Ford encourages students to vote

Rhiannon Adams

Chairman of the Democratic Leadership Council and former congressman Harold Ford Jr.’s message last Wednesday in Alumni Hall was that everyone in the country is just the same. Everyone wants to listen and vote to ensure that the country works in the best ways possible.

He asked the audience, “Which one of these people running [for president] makes you the most comfortable?” He told the audience to vote for that person and to put race and gender aside, for what matters is that an individual’s pick for president has the right mindset and the right vision.

“I stand for opportunity; that is why I am a democrat,” said Ford.

In light of Senator Barak Obama’s success on Super Tuesday and Black History Month, Quinnipiac invited former congressman, Harold Ford Jr. to speak.

Like Obama, this young, black, known political name, successfully became involved in the political world predominately run by caucasians.

President John Lahey and director of multicultural affairs, Tyronne Black, introduced and offered a background of the politician. Breaking onto the major political scene at the very young age of 26, he was elected as a Tennessee congressman. According to the Quinnipiac website, during his time in office, Ford “served on the House committees for the budget, financial services, and education and workforce, and was a member of the New Democratic Coalition and the Congressional Black Caucus.

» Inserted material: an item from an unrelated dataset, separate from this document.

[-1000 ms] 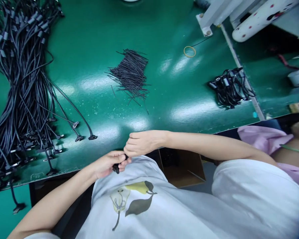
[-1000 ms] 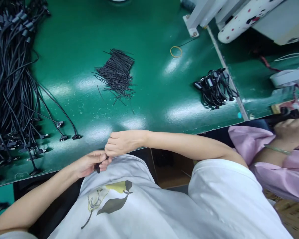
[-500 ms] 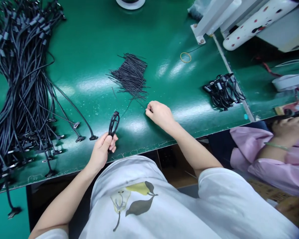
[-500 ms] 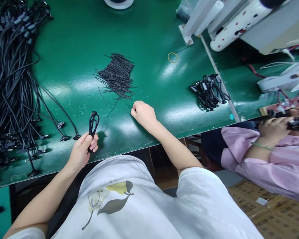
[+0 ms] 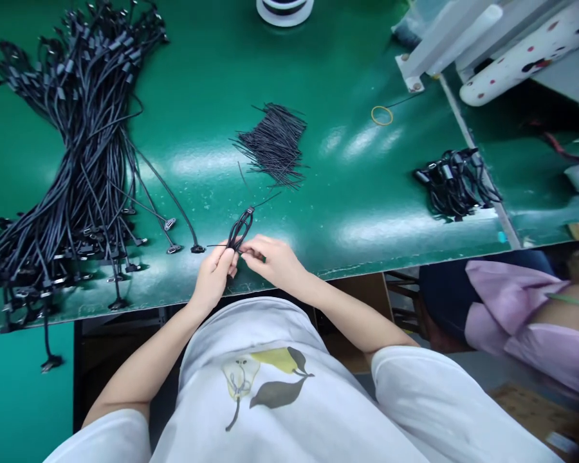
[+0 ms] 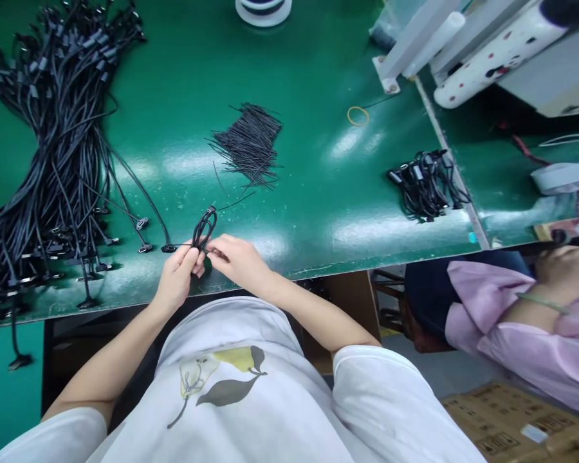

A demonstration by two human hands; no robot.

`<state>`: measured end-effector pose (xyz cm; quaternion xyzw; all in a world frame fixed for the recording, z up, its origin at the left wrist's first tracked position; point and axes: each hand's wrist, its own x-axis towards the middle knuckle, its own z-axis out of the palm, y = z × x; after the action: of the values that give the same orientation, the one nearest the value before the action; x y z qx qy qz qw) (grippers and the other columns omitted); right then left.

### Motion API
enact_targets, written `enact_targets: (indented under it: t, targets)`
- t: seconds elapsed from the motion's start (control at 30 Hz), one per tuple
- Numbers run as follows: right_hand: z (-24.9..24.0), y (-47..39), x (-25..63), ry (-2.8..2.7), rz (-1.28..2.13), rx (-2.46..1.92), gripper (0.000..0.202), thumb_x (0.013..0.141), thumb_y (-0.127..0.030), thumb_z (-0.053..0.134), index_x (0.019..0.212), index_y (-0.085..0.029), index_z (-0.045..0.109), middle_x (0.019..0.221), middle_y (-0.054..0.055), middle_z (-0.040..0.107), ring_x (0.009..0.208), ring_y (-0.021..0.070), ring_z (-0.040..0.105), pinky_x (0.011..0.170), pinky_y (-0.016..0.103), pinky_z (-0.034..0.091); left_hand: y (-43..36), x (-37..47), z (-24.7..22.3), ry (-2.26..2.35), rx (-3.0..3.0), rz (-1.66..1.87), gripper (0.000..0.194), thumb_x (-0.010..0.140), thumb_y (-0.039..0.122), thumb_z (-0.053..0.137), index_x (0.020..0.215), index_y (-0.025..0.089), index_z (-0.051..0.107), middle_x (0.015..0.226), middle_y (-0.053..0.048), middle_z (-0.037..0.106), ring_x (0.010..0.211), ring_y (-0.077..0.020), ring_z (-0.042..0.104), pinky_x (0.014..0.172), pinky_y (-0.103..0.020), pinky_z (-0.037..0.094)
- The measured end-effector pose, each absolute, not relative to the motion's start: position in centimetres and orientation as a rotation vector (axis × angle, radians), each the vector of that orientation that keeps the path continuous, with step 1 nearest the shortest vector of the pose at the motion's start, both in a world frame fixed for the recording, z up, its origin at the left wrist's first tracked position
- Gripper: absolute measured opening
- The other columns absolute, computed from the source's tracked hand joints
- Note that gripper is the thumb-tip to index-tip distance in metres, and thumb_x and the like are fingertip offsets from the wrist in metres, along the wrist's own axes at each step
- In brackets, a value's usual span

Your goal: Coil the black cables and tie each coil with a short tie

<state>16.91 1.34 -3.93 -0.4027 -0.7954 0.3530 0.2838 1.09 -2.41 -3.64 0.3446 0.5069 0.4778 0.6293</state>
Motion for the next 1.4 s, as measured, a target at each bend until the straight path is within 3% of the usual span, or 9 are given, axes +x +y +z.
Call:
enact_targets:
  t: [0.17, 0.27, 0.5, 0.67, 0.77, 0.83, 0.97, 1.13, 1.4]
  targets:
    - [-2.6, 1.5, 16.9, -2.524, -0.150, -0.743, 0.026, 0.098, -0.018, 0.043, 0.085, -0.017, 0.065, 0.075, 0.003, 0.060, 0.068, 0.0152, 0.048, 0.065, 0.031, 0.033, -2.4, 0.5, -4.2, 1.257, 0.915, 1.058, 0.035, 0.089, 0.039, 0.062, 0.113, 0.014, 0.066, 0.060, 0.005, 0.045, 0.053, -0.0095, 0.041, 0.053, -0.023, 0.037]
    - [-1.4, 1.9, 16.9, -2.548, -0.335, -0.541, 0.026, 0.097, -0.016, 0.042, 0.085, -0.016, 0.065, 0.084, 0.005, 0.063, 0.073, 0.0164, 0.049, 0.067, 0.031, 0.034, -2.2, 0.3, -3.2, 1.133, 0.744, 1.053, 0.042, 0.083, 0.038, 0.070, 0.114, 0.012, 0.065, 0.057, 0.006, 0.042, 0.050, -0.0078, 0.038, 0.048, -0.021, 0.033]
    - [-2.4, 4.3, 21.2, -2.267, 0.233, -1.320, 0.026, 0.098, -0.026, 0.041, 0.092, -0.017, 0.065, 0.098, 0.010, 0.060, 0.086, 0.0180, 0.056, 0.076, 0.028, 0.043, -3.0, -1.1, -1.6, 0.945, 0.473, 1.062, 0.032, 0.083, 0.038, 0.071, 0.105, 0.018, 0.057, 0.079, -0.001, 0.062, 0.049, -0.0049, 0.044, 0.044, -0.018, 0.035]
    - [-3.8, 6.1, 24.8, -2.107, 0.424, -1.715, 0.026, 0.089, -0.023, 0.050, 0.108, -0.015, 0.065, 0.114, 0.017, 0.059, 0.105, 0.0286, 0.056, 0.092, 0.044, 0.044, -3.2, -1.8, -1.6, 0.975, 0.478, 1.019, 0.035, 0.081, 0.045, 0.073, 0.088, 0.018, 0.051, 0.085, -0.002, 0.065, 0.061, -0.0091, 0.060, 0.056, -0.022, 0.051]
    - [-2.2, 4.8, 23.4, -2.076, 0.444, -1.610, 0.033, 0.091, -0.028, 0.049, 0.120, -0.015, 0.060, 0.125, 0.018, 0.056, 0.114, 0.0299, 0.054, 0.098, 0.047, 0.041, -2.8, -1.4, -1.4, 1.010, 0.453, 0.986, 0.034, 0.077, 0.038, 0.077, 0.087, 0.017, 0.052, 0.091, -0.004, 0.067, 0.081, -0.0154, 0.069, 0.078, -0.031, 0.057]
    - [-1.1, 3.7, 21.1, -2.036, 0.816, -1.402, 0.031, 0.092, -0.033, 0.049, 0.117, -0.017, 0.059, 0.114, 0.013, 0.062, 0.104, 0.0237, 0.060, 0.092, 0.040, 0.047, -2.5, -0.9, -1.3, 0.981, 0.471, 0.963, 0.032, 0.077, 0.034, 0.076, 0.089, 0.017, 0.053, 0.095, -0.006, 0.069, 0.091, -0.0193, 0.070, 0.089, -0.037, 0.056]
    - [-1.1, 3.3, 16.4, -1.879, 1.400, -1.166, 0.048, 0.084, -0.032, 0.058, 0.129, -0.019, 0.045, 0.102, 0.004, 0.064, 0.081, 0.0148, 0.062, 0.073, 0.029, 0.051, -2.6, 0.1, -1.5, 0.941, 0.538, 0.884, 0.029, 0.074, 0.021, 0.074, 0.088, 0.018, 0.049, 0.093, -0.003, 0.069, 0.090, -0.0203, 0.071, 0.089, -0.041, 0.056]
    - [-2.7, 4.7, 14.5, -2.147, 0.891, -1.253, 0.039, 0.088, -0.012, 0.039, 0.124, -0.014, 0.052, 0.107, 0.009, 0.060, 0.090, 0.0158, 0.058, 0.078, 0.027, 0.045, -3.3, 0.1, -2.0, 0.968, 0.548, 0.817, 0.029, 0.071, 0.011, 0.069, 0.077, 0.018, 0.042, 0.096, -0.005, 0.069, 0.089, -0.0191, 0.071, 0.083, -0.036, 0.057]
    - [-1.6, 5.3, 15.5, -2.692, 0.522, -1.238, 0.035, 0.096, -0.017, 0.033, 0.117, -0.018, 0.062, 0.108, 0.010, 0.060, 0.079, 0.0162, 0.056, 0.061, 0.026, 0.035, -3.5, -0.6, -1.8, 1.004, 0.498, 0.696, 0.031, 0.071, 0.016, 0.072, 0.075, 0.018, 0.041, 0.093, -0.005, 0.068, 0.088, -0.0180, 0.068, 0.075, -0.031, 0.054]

From the start of Ford’s lecture, it was evident (based on smiles and enthusiastic applause throughout the audience) that he charismatically charmed the Quinnipiac students, faculty and supporters in the crowd. “I love y’alls school,” he stated in his southern drawl. “Polite, entertaining and knowledgeable” were words used to describe the politician from the audience.

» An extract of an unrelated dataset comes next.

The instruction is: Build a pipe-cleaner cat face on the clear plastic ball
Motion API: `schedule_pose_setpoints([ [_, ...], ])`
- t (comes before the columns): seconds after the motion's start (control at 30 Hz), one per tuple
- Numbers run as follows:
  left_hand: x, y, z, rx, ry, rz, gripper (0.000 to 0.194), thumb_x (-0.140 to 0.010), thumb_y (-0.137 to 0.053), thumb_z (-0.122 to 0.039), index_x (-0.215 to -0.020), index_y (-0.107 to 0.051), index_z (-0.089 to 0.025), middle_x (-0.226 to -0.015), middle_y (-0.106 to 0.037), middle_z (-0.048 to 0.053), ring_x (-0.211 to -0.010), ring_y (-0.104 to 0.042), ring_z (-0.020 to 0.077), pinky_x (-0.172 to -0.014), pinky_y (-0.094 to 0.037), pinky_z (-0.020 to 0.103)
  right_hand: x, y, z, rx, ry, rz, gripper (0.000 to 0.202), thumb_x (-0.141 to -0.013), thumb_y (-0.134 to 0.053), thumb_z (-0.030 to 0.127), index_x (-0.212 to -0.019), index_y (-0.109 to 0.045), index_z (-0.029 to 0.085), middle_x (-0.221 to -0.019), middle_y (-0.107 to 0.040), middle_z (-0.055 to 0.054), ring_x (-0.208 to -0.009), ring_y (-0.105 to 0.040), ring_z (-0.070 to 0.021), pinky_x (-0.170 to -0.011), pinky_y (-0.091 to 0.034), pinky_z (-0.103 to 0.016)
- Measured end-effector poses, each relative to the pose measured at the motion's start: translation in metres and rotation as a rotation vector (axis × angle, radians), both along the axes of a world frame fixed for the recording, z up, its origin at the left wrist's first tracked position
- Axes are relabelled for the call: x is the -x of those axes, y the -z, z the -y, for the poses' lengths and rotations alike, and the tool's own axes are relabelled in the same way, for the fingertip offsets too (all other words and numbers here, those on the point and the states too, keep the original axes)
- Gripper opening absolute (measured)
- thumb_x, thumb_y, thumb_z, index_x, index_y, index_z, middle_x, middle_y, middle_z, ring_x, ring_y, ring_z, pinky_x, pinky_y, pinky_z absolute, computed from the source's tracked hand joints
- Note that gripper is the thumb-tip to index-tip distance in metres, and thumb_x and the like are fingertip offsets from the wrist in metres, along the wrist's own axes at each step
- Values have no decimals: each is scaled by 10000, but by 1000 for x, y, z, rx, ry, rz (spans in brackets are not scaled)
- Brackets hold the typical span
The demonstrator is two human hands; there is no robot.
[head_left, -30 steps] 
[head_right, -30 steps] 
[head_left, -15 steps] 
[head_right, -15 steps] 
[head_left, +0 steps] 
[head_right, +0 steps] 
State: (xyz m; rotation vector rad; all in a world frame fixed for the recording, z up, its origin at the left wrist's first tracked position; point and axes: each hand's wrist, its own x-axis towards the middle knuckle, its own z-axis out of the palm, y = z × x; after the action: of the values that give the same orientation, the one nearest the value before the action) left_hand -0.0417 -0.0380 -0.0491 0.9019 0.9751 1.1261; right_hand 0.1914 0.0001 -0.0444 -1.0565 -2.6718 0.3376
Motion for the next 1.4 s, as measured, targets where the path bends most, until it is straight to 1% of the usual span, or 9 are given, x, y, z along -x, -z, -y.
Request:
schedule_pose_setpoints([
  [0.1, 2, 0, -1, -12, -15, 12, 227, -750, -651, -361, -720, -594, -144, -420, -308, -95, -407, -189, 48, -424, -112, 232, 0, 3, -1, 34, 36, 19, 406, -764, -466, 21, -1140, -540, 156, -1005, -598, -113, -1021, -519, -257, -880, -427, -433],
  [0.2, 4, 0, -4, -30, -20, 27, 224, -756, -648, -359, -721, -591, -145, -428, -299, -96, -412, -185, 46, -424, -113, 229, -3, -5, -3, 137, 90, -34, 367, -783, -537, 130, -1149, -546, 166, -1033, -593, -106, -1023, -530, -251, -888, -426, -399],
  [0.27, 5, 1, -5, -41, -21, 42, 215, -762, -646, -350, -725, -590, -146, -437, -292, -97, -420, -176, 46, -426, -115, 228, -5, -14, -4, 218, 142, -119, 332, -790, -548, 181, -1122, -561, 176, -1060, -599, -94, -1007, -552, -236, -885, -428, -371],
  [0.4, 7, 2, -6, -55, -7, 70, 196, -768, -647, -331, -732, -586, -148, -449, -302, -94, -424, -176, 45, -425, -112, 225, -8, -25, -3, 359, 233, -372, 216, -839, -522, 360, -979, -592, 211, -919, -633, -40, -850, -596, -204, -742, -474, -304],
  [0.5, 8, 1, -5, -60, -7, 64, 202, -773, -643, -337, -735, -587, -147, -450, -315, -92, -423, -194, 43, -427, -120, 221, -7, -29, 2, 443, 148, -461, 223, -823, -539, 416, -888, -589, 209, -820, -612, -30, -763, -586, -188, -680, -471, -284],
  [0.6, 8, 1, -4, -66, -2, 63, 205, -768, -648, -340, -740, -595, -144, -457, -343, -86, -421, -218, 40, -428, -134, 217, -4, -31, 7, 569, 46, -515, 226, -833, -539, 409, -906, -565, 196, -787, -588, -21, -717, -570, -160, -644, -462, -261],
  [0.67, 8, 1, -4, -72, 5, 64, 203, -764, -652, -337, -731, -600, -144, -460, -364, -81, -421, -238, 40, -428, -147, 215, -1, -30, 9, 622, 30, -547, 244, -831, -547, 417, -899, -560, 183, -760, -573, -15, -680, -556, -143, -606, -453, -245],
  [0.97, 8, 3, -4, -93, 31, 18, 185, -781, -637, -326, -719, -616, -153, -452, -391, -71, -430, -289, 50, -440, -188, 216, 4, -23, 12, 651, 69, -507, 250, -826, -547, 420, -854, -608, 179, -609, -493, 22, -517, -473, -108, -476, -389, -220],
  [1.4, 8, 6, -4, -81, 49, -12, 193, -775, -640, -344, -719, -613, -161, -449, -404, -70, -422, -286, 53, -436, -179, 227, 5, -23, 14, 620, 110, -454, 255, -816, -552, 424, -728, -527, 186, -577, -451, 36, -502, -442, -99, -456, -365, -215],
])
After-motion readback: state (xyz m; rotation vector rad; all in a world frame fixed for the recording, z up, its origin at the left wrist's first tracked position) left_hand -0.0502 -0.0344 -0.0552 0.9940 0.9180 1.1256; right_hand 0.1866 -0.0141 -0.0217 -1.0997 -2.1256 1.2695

The basis of Ford’s lecture was the importance of involvement. He spoke of a student at Quinnipiac who told Ford that he was the future of this country. “They teach them well here,” he stated to applause and laughter.

When Ford first ran for the Tennessee seat, he had little success finding support in the community. It was not until his second grade teacher approached him that he had been offered any invitations to speak at events. She had booked him 32 graduations-kindergarten graduations, that is.

He had received immense criticism throughout the election, but after he started speaking at these graduations, the tides began to turn. People appreciated his support for the children and his genuine nature. “What advice do I have for people getting involved,” he said, “You never know when a chance or opportunity can turn into something matter how unconventional it may seem.”

He continued to speak on how the country may be in need of just that: something unconventional. Like Obama, Ford believes that we are in a time of necessary change. He believes the next president should focus their agenda on three main issues:

The next president must reduce the country’s dependency on overseas’ oil. The world is quickly running out, so it is time for the world to discover alternative, greener sources of energy.

He or she should focus on better education. It is capital that children are ensured a positive environment to grow and learn in.

The country is currently not in a prime standing internationally. The next president must restore the country’s standing around the globe.

Ford told another personal story of his political campaign. On his way to his office, Ford always passed the Little Rebel Bar and Grille. He described the place as small with around eight cars donning George Bush bumper stickers parked out front and a confederate flag hanging in the window. As a democrat, Ford did not feel completely comfortable with the place, yet, one day, he had a feeling that he should stop in and see what the regulars had to say about the campaign. Ford considers conversing with the other side of the political spectrum to be of great importance when running for office, but he was almost positive that they would rush him out of the establishment. Surprisingly, he was welcomed, hugged and praised.

The people of the Little Rebel bar and Grille had been following the election and did want to hear what he had to say. They appreciated his willingness to stop by and converse with them like equals and next to their Bush stickers, they allowed Ford to place his campaign stickers on their pickup trucks.